The answer should match the entries that follow exactly, except that no image appears in it.

○ ○ ○

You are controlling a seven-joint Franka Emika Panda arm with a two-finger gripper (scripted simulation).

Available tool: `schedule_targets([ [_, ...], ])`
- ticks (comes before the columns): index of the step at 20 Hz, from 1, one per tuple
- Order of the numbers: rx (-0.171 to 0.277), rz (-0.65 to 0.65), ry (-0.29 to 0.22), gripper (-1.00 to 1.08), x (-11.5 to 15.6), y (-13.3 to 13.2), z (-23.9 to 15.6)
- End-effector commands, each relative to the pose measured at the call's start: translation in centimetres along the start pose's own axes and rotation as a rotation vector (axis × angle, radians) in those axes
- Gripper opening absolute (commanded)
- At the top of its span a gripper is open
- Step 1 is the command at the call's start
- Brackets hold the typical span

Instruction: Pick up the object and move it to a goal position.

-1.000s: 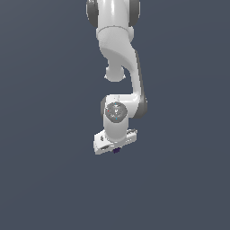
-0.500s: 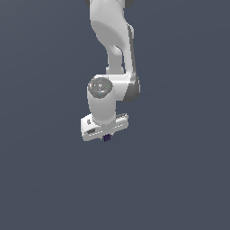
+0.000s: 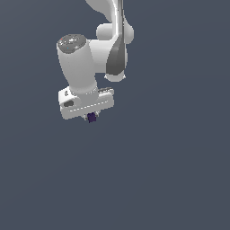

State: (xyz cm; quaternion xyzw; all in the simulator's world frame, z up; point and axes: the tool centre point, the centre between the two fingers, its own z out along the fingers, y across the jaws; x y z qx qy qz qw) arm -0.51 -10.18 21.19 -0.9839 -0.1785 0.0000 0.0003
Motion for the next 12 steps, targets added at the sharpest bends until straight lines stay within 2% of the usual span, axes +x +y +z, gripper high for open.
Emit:
schedule_targets([
  [1,0.000,0.000,0.000,-1.00,-1.6,1.1,-2.5],
  [12,0.001,0.000,0.001,-1.00,-7.7,5.5,-12.4],
])
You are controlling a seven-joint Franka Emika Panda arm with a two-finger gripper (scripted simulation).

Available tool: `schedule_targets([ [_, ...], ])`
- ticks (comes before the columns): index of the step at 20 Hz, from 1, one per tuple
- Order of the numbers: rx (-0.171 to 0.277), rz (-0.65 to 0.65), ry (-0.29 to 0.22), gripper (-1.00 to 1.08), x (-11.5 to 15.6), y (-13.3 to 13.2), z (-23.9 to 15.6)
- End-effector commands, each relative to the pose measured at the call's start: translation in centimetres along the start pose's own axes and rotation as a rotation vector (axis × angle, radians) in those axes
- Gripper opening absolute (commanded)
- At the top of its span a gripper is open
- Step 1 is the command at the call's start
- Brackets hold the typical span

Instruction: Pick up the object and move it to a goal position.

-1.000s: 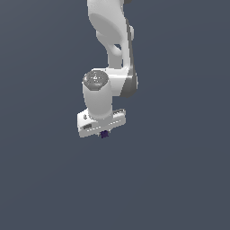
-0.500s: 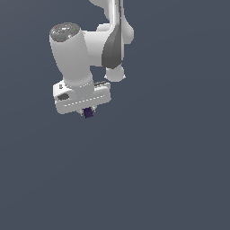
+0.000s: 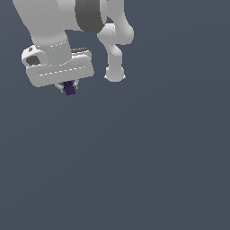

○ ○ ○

:: Answer to the problem ::
You are controlling a seven-joint Franka Emika Panda arm with a two-finger gripper (scripted simulation).

Available tool: `schedule_targets([ [_, ...], ])`
- ticks (comes before the columns): index of the step at 20 Hz, from 1, one per tuple
- Order of the numbers: rx (-0.171 to 0.277), rz (-0.65 to 0.65), ry (-0.29 to 0.22), gripper (-1.00 to 1.08), x (-11.5 to 15.6), y (-13.3 to 13.2), z (-23.9 to 15.6)
- End-effector commands, each relative to the pose measured at the call's start: translation in centimetres along the start pose's own axes and rotation as a rotation vector (axis × angle, radians) in those axes
- Gripper opening absolute (commanded)
- At the top of its span a gripper is open
- Step 1 is the command at the call's start
- Brackets hold the typical span

Instruction: Pick up the object and move it to a goal position.

-1.000s: 
-0.500s: 
+0.000s: 

State: (xyz cm; quaternion xyzw; all in the simulator's world frame, z up; point and axes: the tool centre point, the centre between the two fingers, its own z out along the fingers, y across the jaws; x y z qx qy qz qw) arm -0.51 -10.18 21.19 -0.9839 -0.1785 0.0000 0.0003
Motion for the next 12 steps, targets added at the sharpest bends until straight lines stay within 2% of the usual span, axes +x +y +z, gripper high for open.
Emit:
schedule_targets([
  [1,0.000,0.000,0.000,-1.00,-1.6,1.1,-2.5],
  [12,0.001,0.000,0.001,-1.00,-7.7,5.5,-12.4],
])
You are controlling a seven-joint Franka Emika Panda arm with a two-finger gripper (scripted simulation).

Available tool: `schedule_targets([ [_, ...], ])`
- ticks (comes before the columns): index of the step at 20 Hz, from 1, one per tuple
- Order of the numbers: rx (-0.171 to 0.277), rz (-0.65 to 0.65), ry (-0.29 to 0.22), gripper (-1.00 to 1.08), x (-11.5 to 15.6), y (-13.3 to 13.2), z (-23.9 to 15.6)
- End-effector commands, each relative to the pose measured at the call's start: translation in centimetres along the start pose's own axes and rotation as a rotation vector (axis × angle, radians) in those axes
- Gripper opening absolute (commanded)
- At the top of its span a gripper is open
- Step 1 is the command at the call's start
- Brackets hold the typical span

Instruction: Pick up the object and move it to a goal position.

-1.000s: 
-0.500s: 
+0.000s: 

The output is done.